Key vacant position in Nunavut gov't. holding up making traditional place names official

·3 min read
The coat of arms of Nunavut located in the legislative chamber in Iqaluit, pictured on Dec. 29, 2021. Because a key position in the Nunavut government is vacant, thousands of traditional place names that have been used for generations in Nunavut, won't be made official any time soon. (Steve Silva/CBC - image credit)
The coat of arms of Nunavut located in the legislative chamber in Iqaluit, pictured on Dec. 29, 2021. Because a key position in the Nunavut government is vacant, thousands of traditional place names that have been used for generations in Nunavut, won't be made official any time soon. (Steve Silva/CBC - image credit)

Thousands of traditional place names that have been used for generations in Nunavut won't become official any time soon because the key government position that determines them — the toponymist — is still vacant after more than a year.

"They need to be made official or they're going to disappear," said Lynn Peplinski, manager of traditional place names with Inuit Heritage Trust (IHT).

"They might not disappear in the next 10 years but, 50 years from now, if these place names are not on the map, there's just no guarantee that they're going to be remembered."

The typonomist accepts submissions and works with organizations and others, including elders and IHT, to help determine official place names. Place names include geographical features, such as rivers and mountains.

The minister of culture and heritage ultimately signs off on the names, Peplinski said. When that happens, the federal government can make it official on its end, too.

"Why that is important is because anybody who makes maps needs to use official place names," Peplinski said in a phone interview from Iqaluit on Thursday.

4,000 names haven't been submitted yet

After consulting with community members, elders, and others, IHT sends submissions that include hundreds of place names for each community.
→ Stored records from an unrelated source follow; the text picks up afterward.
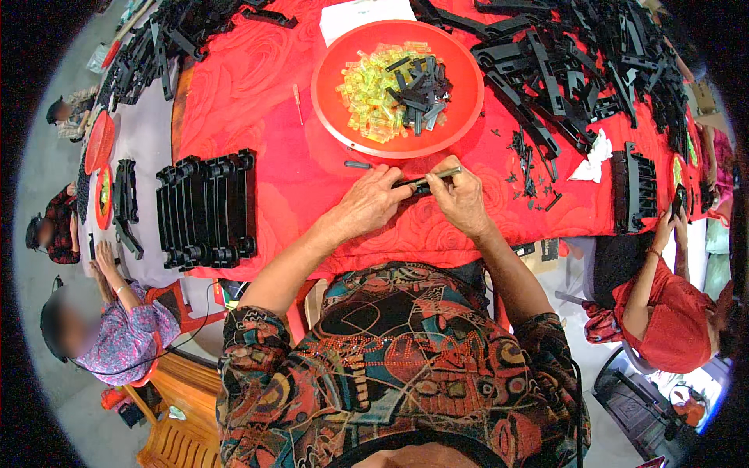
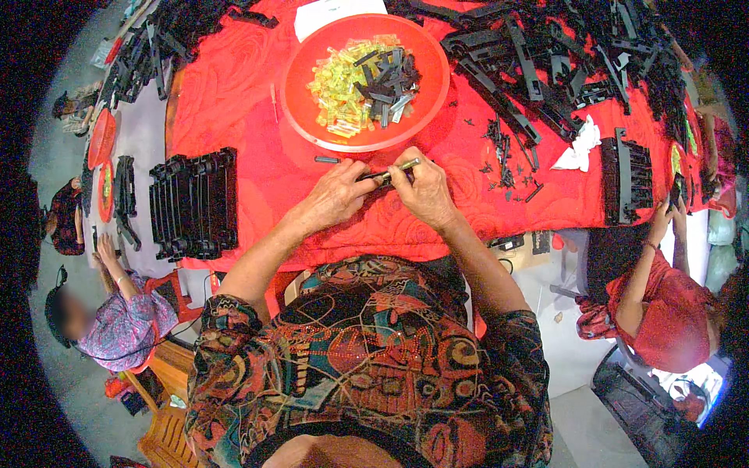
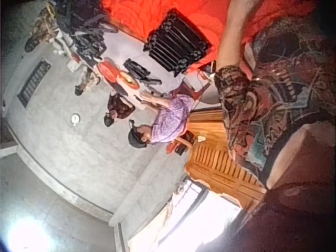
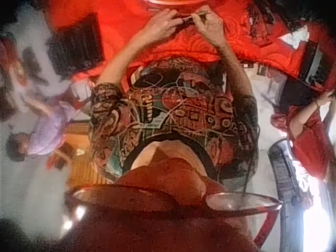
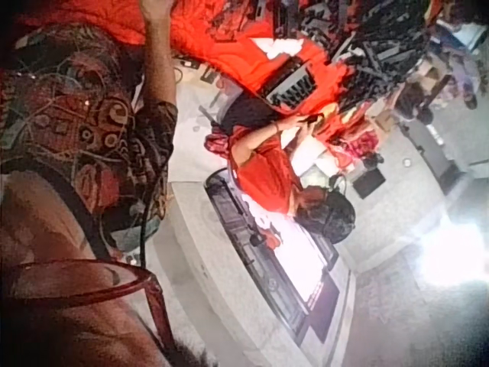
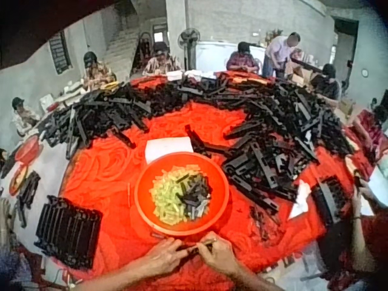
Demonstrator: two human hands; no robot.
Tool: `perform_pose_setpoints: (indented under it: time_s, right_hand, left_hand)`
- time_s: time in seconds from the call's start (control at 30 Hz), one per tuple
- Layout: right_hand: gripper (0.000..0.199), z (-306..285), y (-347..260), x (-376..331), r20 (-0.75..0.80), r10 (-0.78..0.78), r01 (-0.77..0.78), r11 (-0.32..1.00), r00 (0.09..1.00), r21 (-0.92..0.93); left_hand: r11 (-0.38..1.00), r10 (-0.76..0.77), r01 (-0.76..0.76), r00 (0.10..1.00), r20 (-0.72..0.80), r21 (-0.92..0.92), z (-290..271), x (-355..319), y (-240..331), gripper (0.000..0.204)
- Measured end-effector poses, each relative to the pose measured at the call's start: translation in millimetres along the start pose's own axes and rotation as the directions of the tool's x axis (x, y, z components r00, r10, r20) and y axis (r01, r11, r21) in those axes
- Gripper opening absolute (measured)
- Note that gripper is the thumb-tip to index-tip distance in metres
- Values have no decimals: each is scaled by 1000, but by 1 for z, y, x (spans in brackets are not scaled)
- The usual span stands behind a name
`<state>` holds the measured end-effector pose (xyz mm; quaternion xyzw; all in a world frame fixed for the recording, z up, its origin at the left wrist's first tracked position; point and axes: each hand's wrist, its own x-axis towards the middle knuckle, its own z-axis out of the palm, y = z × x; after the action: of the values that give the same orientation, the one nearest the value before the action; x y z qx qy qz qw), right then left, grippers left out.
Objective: Assembling small components and pins into black plastic housings at a communal assembly table.
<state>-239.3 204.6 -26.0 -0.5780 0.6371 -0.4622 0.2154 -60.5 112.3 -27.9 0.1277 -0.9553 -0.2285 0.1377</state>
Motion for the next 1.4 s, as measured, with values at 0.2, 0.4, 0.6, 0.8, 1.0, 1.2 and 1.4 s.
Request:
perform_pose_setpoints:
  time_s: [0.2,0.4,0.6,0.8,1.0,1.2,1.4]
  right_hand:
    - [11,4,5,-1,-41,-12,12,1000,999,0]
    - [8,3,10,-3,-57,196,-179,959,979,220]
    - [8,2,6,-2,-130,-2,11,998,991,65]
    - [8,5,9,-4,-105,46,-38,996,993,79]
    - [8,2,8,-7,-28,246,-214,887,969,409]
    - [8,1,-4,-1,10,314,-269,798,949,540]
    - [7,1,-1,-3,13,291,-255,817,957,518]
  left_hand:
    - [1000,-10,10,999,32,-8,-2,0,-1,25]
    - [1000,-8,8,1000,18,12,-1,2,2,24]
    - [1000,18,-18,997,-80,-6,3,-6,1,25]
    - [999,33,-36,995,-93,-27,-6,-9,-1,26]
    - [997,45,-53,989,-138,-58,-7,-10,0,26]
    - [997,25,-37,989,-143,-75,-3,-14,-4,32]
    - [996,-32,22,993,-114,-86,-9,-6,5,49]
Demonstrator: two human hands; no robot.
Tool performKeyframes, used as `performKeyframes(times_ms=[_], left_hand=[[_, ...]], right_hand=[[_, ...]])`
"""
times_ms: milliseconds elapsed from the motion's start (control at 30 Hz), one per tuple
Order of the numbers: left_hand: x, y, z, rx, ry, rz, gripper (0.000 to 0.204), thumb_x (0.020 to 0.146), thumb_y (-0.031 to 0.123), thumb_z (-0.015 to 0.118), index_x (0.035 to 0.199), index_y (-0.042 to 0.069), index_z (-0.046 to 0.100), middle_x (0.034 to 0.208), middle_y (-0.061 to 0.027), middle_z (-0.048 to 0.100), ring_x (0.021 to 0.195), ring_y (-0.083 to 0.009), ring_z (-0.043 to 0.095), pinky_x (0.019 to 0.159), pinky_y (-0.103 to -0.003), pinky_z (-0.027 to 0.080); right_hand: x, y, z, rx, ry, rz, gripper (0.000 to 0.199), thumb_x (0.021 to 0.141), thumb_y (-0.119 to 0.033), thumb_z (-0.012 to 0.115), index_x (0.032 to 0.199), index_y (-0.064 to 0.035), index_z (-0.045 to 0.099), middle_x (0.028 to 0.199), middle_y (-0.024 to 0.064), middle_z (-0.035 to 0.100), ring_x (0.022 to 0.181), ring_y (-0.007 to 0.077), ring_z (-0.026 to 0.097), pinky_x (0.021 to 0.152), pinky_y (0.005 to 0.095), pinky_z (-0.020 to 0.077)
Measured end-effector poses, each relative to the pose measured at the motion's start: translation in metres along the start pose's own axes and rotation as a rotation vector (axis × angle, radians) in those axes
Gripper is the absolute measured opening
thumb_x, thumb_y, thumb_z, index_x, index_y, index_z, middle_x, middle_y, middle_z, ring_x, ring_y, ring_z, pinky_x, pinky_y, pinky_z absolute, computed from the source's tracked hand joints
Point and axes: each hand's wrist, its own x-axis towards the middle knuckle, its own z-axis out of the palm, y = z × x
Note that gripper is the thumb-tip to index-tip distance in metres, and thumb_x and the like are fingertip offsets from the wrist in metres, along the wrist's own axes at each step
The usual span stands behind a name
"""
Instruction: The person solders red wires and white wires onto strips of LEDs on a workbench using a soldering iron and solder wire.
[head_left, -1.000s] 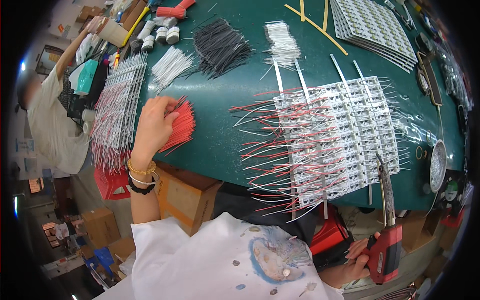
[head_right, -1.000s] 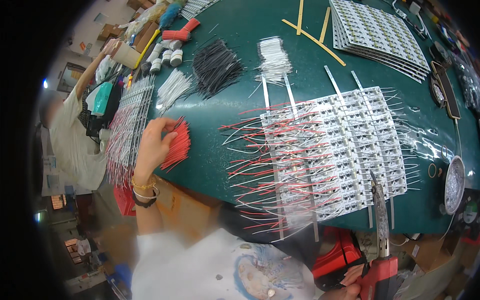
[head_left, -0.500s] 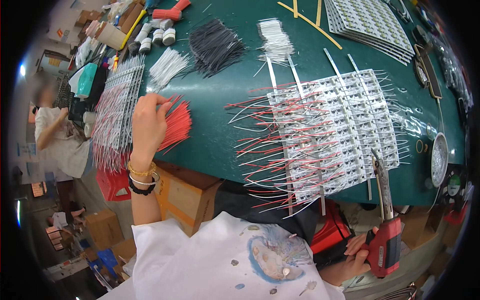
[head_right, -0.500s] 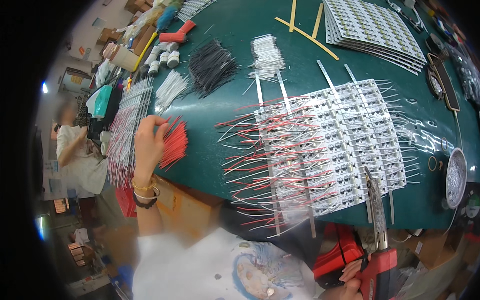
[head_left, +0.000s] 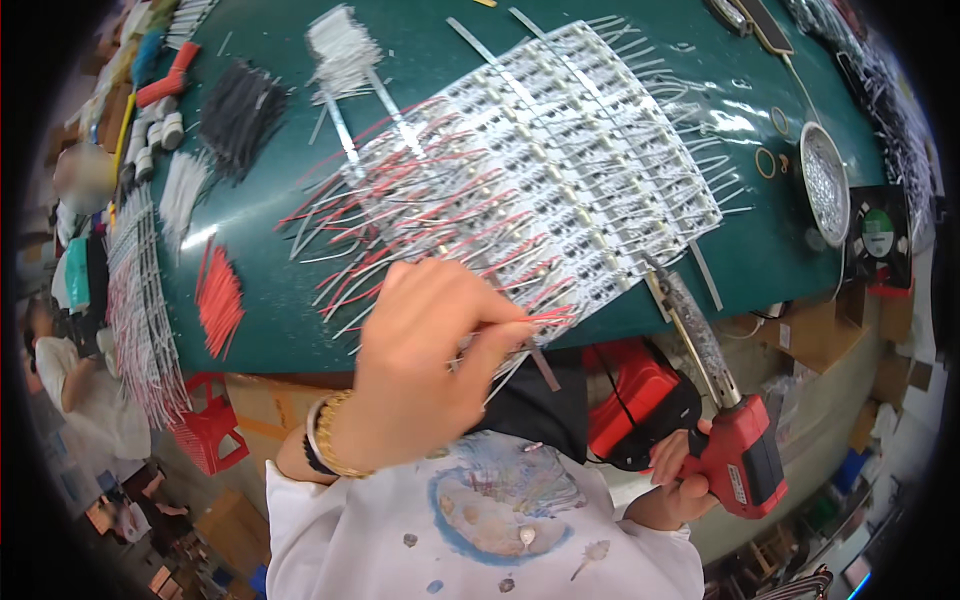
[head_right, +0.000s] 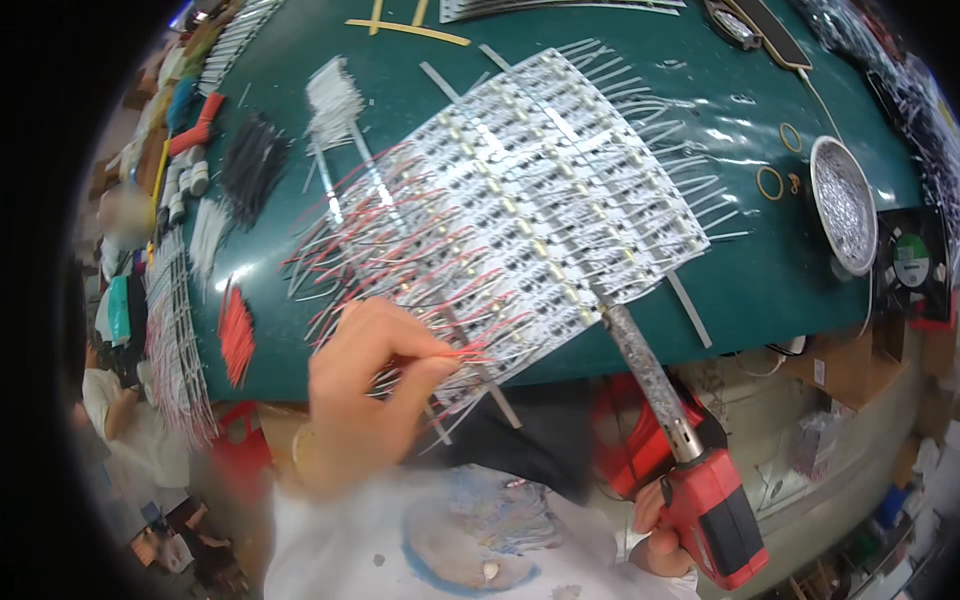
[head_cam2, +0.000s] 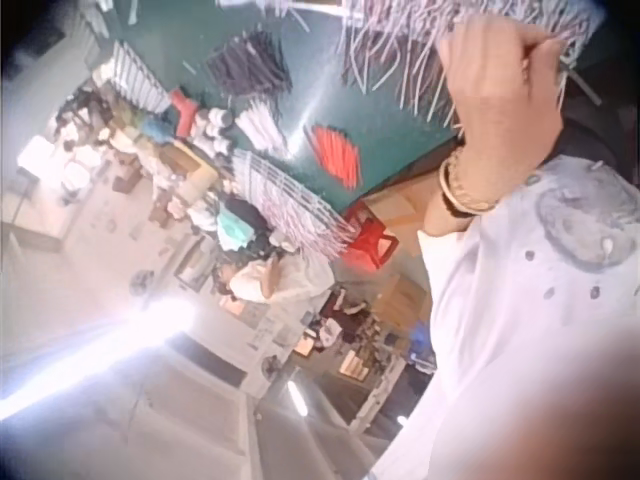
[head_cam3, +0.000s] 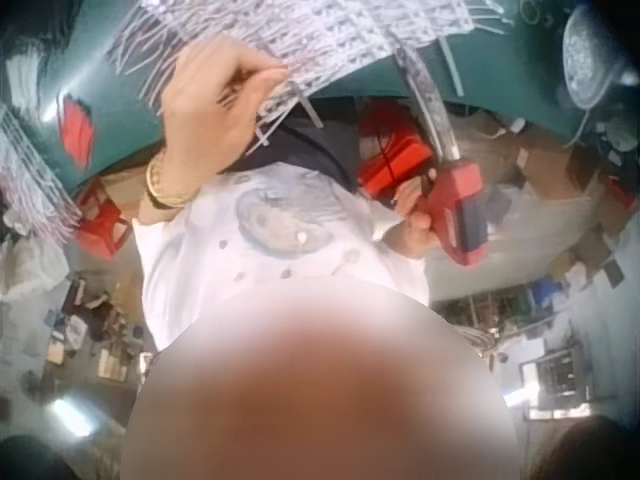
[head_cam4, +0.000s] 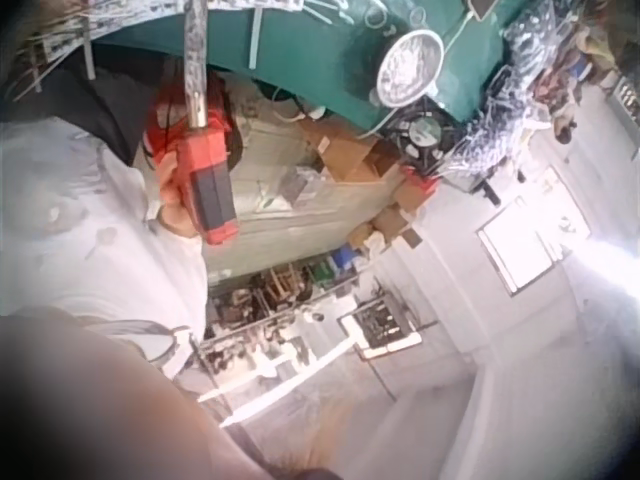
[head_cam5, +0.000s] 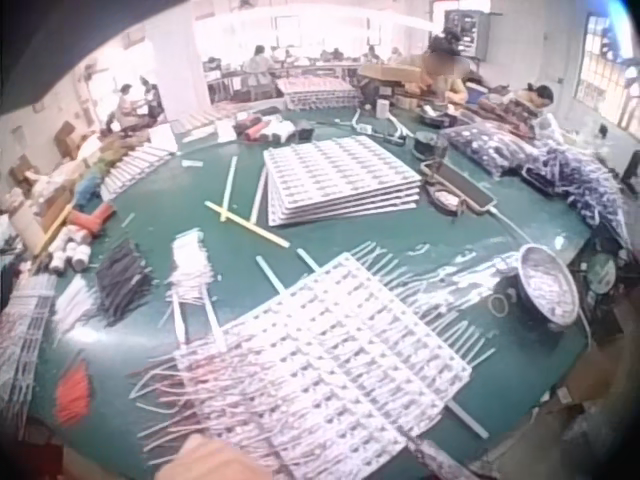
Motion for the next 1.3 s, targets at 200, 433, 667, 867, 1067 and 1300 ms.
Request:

The submission for the Iqaluit area contains about 600 names.

That submission and others, totalling about 4,000 names, haven't been sent yet because there's no toponymist to send them to, Peplinski said.

While they would still need to be approved afterward, she said, based on her experience, that process would mainly be a formality; she expects 99 per cent of the names to be approved, and the typonomist might ask for clarification on some.

The Nunavut government didn't make anyone available for an interview.

A spokesperson said in an email that no one has held the role, which is based in Igloolik, since November 2020, and "staffing processes" have been delayed, in part, by the COVID-19 pandemic.

'Those names never got written down, and they're gone'

These days, Nunavummiut are living closer together so they might not travel out as far and as frequently as they used to on the land and be as familiar with certain place names, Peplinski said.

She said while doing some work in Arviat previously, she found fewer place names on a map the further away those locations were from the community.

Elders told her there are more place names there but there's no one alive to identify them, she said.

"Those names never got written down, and they're gone," Peplinski added.

Many traditional place names have been added to IHT's online maps, which are public.

The organization creates its own physical maps, providing them to communities and tweaking them depending on feedback, "but these maps are not permanent records."

Peplinski said she estimates it may take close to a decade for the Nunavut government to clear the backlog — that is, when it hires a typonymist.